Но кто мог это сделать? Гуров привычно очертил в уме круг подозреваемых. Круг не мог получиться большим, поскольку знакомство Гурова с Булавиным и вообще с подробностями его жизни было пока что воистину шапочным. Но кое-какие подозрения напрашивались сами собой.

Во-первых, строительная компания. Булавин противостоит их планам, а строительные компании очень этого не любят. Зато они очень любят большие деньги. И устроить какую-нибудь милую штучку в виде могильного камня или ночного злоумышленника с пращой для них – пара пустяков.

Затем наследники. Гуров отлично знал, что вокруг каждого состоятельного человека всегда таятся наследники. Некоторые терпеливо ждут своего часа, некоторые стараются приблизить момент, но, в общем, все они заранее считают имущество этого человека своим и ради него готовы на любые безумства. Особенно к этому склонны молодые жены. У Булавина такая имелась.

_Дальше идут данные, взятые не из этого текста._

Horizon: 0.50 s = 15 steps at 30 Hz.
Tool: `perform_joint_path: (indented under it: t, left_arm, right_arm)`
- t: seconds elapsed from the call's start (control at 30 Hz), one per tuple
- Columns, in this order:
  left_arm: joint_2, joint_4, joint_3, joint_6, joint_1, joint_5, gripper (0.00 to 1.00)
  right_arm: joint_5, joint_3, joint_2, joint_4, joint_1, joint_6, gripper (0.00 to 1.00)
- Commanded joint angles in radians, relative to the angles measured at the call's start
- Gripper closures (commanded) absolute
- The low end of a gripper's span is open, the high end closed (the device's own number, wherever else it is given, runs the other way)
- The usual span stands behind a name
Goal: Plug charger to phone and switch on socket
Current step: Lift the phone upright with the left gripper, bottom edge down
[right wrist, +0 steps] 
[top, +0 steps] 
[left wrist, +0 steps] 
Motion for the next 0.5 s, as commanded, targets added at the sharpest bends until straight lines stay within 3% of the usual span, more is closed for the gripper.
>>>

И наконец, кто-то пока неизвестный. Некая серая личность, имеющая свои виды. Что это за виды, Гуров знать не мог, но учитывать их следовало. Очень возможно, что существует человек, желающий навредить Булавину. Это могли быть месть, зависть, что-то еще... У ярких людей всегда масса врагов. Хуже всего, что никакой информацией на этот счет Гуров не располагал и располагать не мог.

«Ладно, как только Булавин почувствует себя лучше, попробую с ним серьезно поговорить, – подумал Гуров. – Пусть напишет заявление в милицию. Там быстро определят, откуда взялся на кладбище этот монолит. И пусть хорошенько присмотрится к своему окружению. А нам с Марией, пожалуй, пора домой. Хорошенького, как говорится, понемножку!»

Он посмотрел на своего спутника. Щеглов шел необычно сосредоточенный, серьезный. До самого «замка» он не проронил ни слова.